Worried about your 401(k)? 'Don't even open that statement if you don't want,' expert says — here's why


Even with the stock market showing signs of recovery as it inches toward pre-pandemic levels, the volatility can make you feel uncertain about your investments, including your 401(k). You may want to hold off on checking it altogether, though, experts say, and learn ways to approach it more calmly.

You have a few options here, says Chad Parks, founder and CEO of Ubiquity Retirement + Savings. "Don't worry about the short-term craziness," he says. "This does require some long-term perspective. And I encourage people, don't even open that statement if you don't want to." 

Here, two experts share their tips for monitoring your 401(k) and for staying calm during the process. 

'Accept' that the numbers will move around

The news doesn't need to lead you to panic and check your account too often, says Sean Stein Smith, CPA, member of the American Institute of CPAs' Financial Literacy Commission. "Don't freak out about headlines," he says. For example, since March alone the market has dropped and run back up by nearly 30% in both directions, he notes, and as tempting as it is to check your balances after such large market moves, Stein Smith says, it's best to resist the urge.

While it's human nature to get emotional about your balance, Park says, approach your results as rationally as possible.

"If you feel good and you're content, take that and enjoy it, but don't let it make you feel bad when it moves down," he says. "Because unless you need that money very, very soon and you had already more or less spent it in your mind or spent it literally … it's going to move around. Just accept that." 

Don't worry about the short-term craziness. This does require some long-term perspective.
Chad Parks
founder and CEO of Ubiquity Retirement + Savings

Play the long game  

"If you know you are investing appropriate for your age, are investing appropriate for your risk tolerance, then this is just part of the process," says Parks. If you're an aggressive investor who took more risk than you should have, though, then that may be an exception: "If you don't like roller coasters, this isn't for you."

Stein Smith compares watching your investments grow to drafting a great new player onto a sports team. "The actual maturation of those players in that team takes time," he says. "And there are going to be good years and bad years, but ultimately … the good players that have been drafted do play out and improve going forward."

For this reason, Stein Smith says, it's impossible to time the market, so don't bother trying. "There are whole parts of the accounting and finance space who are built to actually try to perfectly time the market," he says. "And even those firms don't usually get it right."

Take comfort from history 

Parks says you gain perspective on this by looking at recent history, such as the events of 2008-2009. "What happened was very similar: the global financial meltdown, real estate bubble burst, stock market drops," he says, noting that this is very much like what's happening today. "But then that sort of set the foundation for a 10 year bull run, and everybody's really benefited from that."

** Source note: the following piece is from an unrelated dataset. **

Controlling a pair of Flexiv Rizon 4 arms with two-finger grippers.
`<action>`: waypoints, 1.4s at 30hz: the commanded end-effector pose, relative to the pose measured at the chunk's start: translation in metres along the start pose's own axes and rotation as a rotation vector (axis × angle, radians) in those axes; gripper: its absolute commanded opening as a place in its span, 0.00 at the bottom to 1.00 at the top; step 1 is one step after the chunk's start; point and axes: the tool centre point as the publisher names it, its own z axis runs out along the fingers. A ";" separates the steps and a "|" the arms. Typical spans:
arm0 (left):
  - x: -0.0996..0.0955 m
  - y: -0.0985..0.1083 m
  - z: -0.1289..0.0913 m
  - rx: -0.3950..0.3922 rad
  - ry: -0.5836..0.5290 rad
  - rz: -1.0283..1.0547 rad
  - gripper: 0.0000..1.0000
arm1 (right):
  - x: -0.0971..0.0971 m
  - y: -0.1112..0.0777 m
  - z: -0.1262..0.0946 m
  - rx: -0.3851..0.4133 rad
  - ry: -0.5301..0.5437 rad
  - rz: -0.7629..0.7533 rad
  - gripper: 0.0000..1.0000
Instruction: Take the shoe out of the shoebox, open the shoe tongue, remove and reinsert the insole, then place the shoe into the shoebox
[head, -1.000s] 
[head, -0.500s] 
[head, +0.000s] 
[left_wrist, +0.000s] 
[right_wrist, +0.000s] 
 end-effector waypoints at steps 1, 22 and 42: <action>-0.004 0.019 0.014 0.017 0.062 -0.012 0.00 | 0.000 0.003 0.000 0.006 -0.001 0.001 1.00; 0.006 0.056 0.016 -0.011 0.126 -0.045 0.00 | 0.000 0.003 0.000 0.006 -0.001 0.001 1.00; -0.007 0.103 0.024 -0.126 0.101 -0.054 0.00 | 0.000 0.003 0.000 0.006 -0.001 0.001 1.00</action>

To gain perspective, Parks suggests looking up your 401(k) online, entering a date range, and comparing your balance to where it was five or 10 years ago. "Look at your balance and say, 'OK, you know what, because of my contributions and because of my investments, my account has actually gone up.'" 

Parks likens this to what he calls "grandparents syndrome": "When you have kids, they grow up before your eyes, and you don't really appreciate how much they've changed," he says, but grandparents see the kids less often, so they really notice the growth. "You're watching it every day. ... But if you take a look at it every once in a while where you can go back and look at where it was, you can really appreciate it how much it's grown, and that gives you a little bit more peace of mind."

The ups and downs come with the territory, Stein Smith says. "There are always bull markets, bear markets, run-ups, crashes in different areas of the marketplace, and overall," he says. Going back 80 years, the equity market averages a return between 8% and 10% annually, but along the way there are up years and there are down years, he says. 

For example, while the U.S. experienced a recession from December 2007 through June 2009, and the bear market lasted from October 2007 through March 2009, stocks then entered into a bull market. Stein Smith says that after the worst of economic situations, the market and the economy tend to come back: "Business rolls forward, people have ideas, products get built, services improve."

Trust your original plan

If you had a strategy you were happy with back at the end of February, you don't need to feel insecure about it now, Stein Smith says: "That plan still works for you even though the market has increased its price volatility. That should not make you lose faith in your underlying plan." 

Educating yourself on the market is extra important during periods of uncertainty, Stein Smith says. For example, you can check out the investor education resources from the AICPA's 360 Degrees of Financial Literacy program, which includes articles, calculators, and the definitions of key investment terms.

Parks, too, suggests you trust your original strategy: "If you have the comfort of knowing that you had a strategy going into it, that strategy is probably still going to be pretty sound."